16 thoughts on ““a particular innovation feel…”

  1. Is it connectivism thats the problem, or effectively that integral services to modern society are now, for the first time, completely privately made and run?

    TED is a weird series of private uni seminars, but not a public good

  2. Thanks for the links — I’ll check them out. The tricky thing about innovation in a increasingly interconnected world is that.. well, it is just plain hard for one to be innovative each and every day consistently, not to mention months or years on end. Burnout is inevitable. For me, innovation comes in un-predicatable spurts like the final good squirts of ketchup or maple syrup out of a plastic bottle. It’s only innovative after it’s happened. Can’t plan innovation on the schedule, let alone schedule innovation to occur in a space designated as such. Unless of course you have the privilege of living in a vacuum or spending some length of time in a farmer’s silo, in a time capsule, or even in a deep coma. It’s the time of away from others, reflection time that is, where my energy gets renewed to hatch out new projects and schemes. I myself would like to take a break (as in mini-sabbatical) from my job where I attempt to be mildly innovative and helpful to others. I ask for 3 months next summer to retreat to the far north of Québec chez les Inuits to write a book. Guy Kawasawki’s APE has got me thinking this is possible… http://www.guykawasaki.com/ape/ I can’t do this being online all day at work. Ever. The connectedness and distraction of my face-to-face and online duties, while exciting for the most part, combine to distribute and sap my innovative thoughts before I can fully develop and write/type them up. Maybe the quest to innovate needs to metamorphose into a TED talk?

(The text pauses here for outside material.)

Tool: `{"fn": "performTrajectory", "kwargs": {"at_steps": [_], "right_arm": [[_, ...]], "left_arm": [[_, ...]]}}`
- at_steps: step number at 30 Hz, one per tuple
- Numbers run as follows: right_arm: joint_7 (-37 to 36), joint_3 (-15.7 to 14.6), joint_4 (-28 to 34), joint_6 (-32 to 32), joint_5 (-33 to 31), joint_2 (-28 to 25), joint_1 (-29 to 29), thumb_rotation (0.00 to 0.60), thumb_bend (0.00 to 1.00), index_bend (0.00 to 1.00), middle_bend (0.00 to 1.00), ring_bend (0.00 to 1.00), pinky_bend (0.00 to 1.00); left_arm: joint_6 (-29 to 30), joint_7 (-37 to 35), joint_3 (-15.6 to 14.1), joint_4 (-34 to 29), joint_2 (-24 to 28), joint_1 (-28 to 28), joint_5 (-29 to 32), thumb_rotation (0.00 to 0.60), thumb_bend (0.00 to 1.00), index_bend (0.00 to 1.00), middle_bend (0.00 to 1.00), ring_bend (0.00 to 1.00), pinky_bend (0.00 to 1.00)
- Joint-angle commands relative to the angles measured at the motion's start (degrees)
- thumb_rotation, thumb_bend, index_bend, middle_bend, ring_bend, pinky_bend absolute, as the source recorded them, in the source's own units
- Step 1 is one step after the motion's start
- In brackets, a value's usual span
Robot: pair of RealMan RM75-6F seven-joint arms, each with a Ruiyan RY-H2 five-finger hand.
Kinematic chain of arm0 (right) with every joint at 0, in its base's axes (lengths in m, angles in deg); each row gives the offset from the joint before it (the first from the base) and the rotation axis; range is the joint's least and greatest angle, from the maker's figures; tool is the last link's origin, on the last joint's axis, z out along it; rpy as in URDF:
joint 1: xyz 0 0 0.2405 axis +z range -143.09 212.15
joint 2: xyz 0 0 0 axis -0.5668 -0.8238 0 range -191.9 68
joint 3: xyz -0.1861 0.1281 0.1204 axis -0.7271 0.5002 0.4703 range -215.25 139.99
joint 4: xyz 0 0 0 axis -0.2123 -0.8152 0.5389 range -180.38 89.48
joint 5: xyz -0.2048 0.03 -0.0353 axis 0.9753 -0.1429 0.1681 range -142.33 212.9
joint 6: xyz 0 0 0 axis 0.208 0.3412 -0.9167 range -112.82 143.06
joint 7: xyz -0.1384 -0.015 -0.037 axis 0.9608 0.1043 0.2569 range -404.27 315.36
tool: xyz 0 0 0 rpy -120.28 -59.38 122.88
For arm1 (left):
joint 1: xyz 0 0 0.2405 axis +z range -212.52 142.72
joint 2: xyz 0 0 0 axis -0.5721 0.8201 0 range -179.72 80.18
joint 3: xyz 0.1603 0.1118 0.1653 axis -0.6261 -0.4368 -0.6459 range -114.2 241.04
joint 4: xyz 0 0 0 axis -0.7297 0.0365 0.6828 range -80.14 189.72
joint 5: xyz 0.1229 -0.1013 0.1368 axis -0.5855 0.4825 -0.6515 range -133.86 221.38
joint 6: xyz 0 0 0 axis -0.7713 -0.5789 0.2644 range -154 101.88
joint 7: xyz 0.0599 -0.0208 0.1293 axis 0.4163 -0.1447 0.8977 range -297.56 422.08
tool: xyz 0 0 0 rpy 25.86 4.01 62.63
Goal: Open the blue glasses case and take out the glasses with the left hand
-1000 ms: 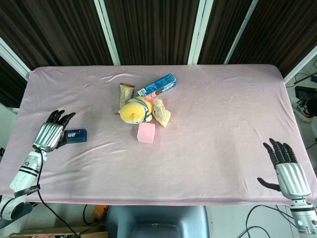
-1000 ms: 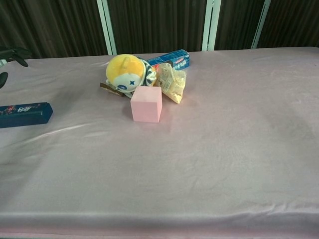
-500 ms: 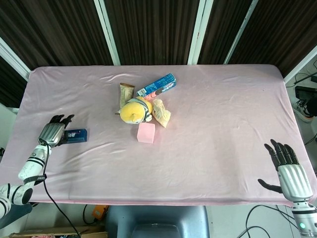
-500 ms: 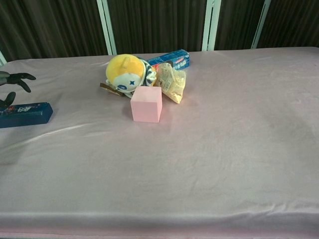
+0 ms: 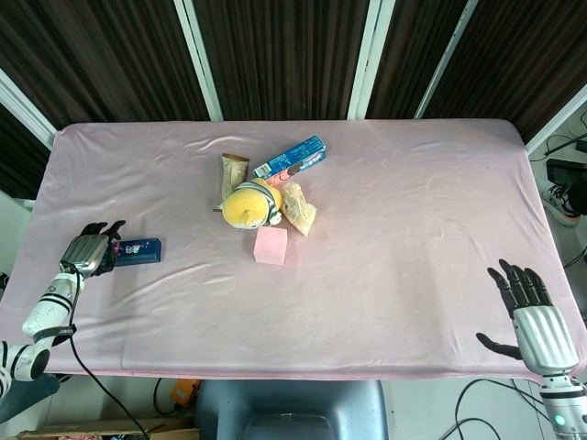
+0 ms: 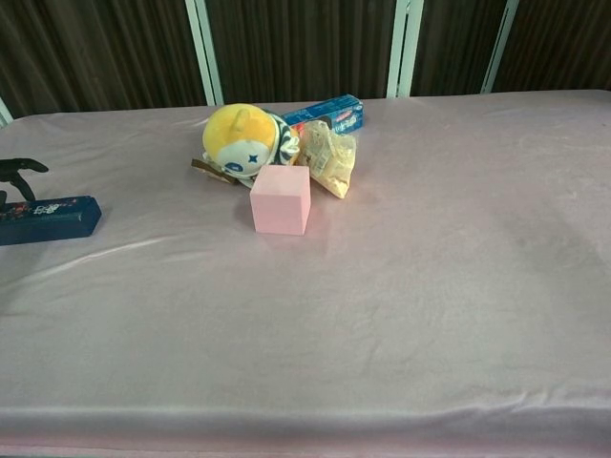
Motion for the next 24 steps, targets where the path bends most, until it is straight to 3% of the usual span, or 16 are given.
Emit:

  3. The connection of innovation to “neoliberalism balm” reminded me of a post from Martin Weller a few months ago with a similar theme around the use of the phrase education is broken. One of the points Martin makes in the post is that we need to closely examine the source of the “education is broken” narrative to understand who gains from driving that narrative forward. The same can easily be asked about the “innovation” narrative. Who gains from driving the innovation narrative, and how is the conversation around it being framed?

  4. Dammit, Brian. You’ve given the game away. I was ready to milk the whole ‘innovation’ thing for quite some time.

    Seriously though, it’s not so surprising that those of us working in universities are feeling the weight and expectation of innovation. There was a time (c.1940-1990), when higher education really did produce innovation, mostly (not always) through large sums of defence funding. Whitney’s reference to Barbrook is a good one, if you’ve not yet read it, although Barbrook’s book ‘Imaginary Futures’ (PDF) is a much fuller account of how we’re constantly being sold a future that never arrives.

    I’m currently researching the role of universities in the development of hacker culture and it never ceases to amaze me how much effort and public money was pumped into university research during that 50 year period of WWII and the Cold War (public funding for research in the US tripled and at times quintupled). It’s really helping me contextualise the expectation of innovation that still hangs over higher education and it’s easy for academics to continue to play to it, too, even though, as you say, the world is crumbling around us.

    There were not just technological innovations either. Innovation in funding models (the first VC firm, AR&D, was a partnership between Harvard and MIT), innovation in research practices (the war effort forced thousands of researchers in different disciplines to collaborate – MIT’s Rad Lab was expected to have 50 staff when it was set up in 1940 and ended the war with 3900 staff, including 1200 scientists), and innovation in ‘technology transfer’ arrangments (e.g. Bayh-Dole Act), all contributed to a period where universities were charged with furnishing ” both the new scientific knowledge and the trained research workers” for the Endless Frontier. Some say that what we got, was the ‘military-industrial-academic complex‘.

    When people talk of innovation, show them images of war.